To examine these emerging spaces as they institutionalise, it is vital to examine partnering processes as connecting diverse partners from established fields. Partnership Boards are at the sharp end of partnering activities, bringing together partners representing diverse logics, professional expertise, and values. Therefore, the authors used network analysis (specifically, the Interlocking Directorates approach) to investigate the relationships among partners across several global financing partnerships for the Sustainable Development Goals (including agriculture, climate change, education, health, and water).

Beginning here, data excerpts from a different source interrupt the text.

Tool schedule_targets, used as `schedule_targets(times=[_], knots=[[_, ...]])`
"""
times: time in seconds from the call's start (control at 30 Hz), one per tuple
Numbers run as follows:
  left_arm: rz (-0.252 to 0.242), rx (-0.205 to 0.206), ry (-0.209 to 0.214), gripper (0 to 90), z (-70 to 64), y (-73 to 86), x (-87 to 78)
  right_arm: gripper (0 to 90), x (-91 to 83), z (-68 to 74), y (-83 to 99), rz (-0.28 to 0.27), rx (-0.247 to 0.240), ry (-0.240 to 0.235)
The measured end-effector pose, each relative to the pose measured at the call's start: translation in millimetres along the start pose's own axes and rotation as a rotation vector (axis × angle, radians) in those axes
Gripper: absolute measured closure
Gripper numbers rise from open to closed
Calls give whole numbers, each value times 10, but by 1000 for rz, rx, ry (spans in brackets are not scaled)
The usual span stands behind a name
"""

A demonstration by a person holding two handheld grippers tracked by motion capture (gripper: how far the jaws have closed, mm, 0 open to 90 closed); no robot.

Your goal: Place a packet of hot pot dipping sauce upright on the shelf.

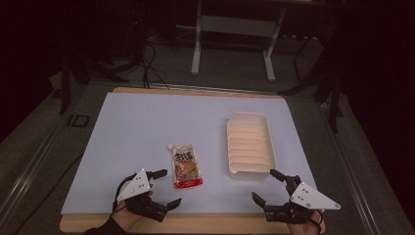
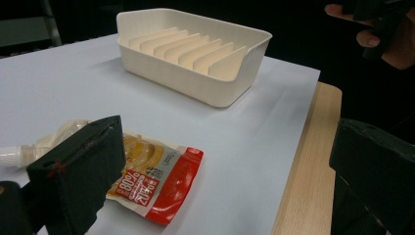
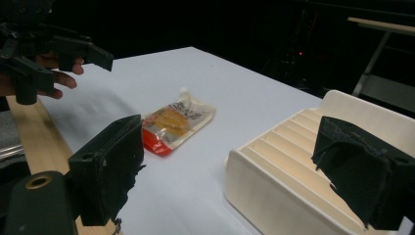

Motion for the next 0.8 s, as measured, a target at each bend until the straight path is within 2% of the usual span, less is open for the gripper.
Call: schedule_targets(times=[0.23,0.4,0.57,0.67,0.73,0.8], knots=[[-17,-11,49,5,-21,-3,2,117,6,19,-1,25,-6,-13],[3,33,61,5,-50,-2,22,116,13,46,2,32,-7,-38],[13,44,81,5,-91,-16,47,109,15,40,4,30,16,-50],[21,24,97,26,-109,-35,53,109,22,50,-10,14,25,-50],[63,25,102,26,-127,-55,65,109,27,63,-23,9,19,-51],[99,-13,123,26,-134,-69,92,109,39,70,-28,11,20,-53]])
Point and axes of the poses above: each handheld gripper's, and its own axes: x roughly forward along the jaws, y roughly out of its underside, z roughly to its left, the point moved 2 cm from there along x, roughly forward along the jaws, and after that the axes turned 2 degrees about x, right-handed, at the moved point
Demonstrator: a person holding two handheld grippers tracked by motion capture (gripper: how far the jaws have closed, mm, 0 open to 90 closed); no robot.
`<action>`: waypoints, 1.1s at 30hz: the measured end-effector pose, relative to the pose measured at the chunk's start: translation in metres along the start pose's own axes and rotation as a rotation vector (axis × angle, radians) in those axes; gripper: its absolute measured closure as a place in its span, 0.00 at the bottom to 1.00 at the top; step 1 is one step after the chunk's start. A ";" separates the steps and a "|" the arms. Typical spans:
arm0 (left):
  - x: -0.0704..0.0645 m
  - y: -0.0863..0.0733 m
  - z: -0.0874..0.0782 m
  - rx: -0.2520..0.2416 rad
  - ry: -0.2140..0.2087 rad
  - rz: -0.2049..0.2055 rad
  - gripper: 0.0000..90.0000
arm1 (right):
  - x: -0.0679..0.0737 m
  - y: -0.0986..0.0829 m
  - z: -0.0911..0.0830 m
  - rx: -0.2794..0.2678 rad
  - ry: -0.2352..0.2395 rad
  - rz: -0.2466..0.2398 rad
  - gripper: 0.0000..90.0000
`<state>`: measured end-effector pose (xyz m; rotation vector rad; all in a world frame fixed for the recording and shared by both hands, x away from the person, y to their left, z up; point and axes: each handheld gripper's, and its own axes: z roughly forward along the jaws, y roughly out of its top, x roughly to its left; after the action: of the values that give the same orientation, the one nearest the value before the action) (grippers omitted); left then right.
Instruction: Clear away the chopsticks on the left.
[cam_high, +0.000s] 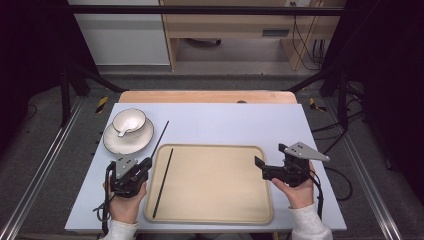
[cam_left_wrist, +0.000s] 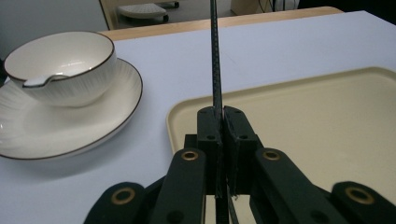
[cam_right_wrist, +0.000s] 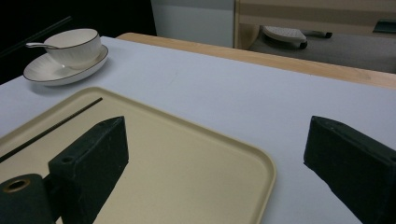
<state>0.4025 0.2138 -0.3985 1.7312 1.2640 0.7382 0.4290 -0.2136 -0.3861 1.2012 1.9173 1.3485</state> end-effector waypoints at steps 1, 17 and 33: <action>-0.002 -0.001 0.000 0.001 0.005 -0.007 0.95 | 0.000 0.000 0.000 0.000 0.000 -0.002 0.07; -0.023 -0.032 0.000 -0.060 0.030 -0.127 0.95 | 0.002 0.000 0.003 0.011 0.011 -0.010 0.07; -0.036 -0.062 0.010 -0.043 0.032 -0.188 0.95 | 0.004 -0.003 0.007 0.020 0.011 -0.014 0.07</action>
<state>0.3717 0.1851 -0.4573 1.5470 1.4004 0.6803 0.4318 -0.2075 -0.3910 1.1902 1.9480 1.3345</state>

This analysis revealed that Board members from donors (state, private and multilateral) were more connected within the partnership space than other stakeholders. This would indicate the importance of historical relations of power and the privileging of certain types of expertise and knowledge in the emerging institutionalisation of partnerships. This article contributes an innovative theoretical framing to studies of partnerships and extends the insights of Eyal’s approach. By focussing on the actual relationships that sustain and structure spaces between fields, the authors demonstrate how initial conditions and power disparities in constituent fields are translated and imprinted into emergent liminal spaces.